Another problem associated with Equation (1) is its effect on the vapor phase of the steam. The carbon dioxide partitions into the vapor phase while the hydroxyl ions remain in the liquid phase. The vapor phase of the wet steam, when condensed, may have an acidic pH of about 4.0 to 4.5 resulting from the carbon dioxide combining with water to form carbonic acid, a known corrosive. Carbonic acid causes corrosion of steel conduit which it contacts and combines with alkaline earth scale which adheres to the surfaces of the pores in the reservoir, the well bore and other conduits and builds up in thickness over a period of time.
U.S. Pat. No. 4,476,930 to Watanabe, filed Aug. 23, 1982, which is hereby incorporated by reference, addresses the problem of scale inhibition during steam generation. Watanabe discusses adding an ammonium salt to the steam generator feedwater. Ammonia gas partitions to the vapor phase and inhibits the production of carbonic acid.

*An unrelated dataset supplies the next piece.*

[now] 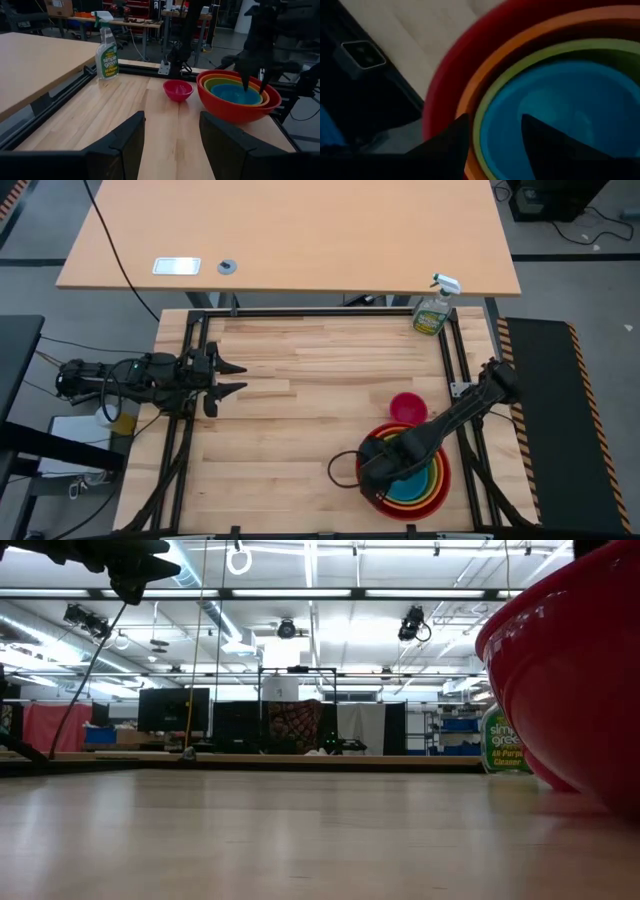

While some well-treating methods have met with some success, in particular applications, the need exists for a further improved steam injection treatment which simultaneously inhibits silica dissolution of gravel pack and silicate formations while controlling corrosion produced by an acidic vapor phase condensate. Accordingly, it is the principle object of this invention to provide such a method.
A further object of the present invention is to provide a method for improving overall steam injectivity into a hydrocarbon-containing formation.
A further object of the present invention is to provide a method for improving steam dump/heap leaching operations in mining and steam in situ mineral mining.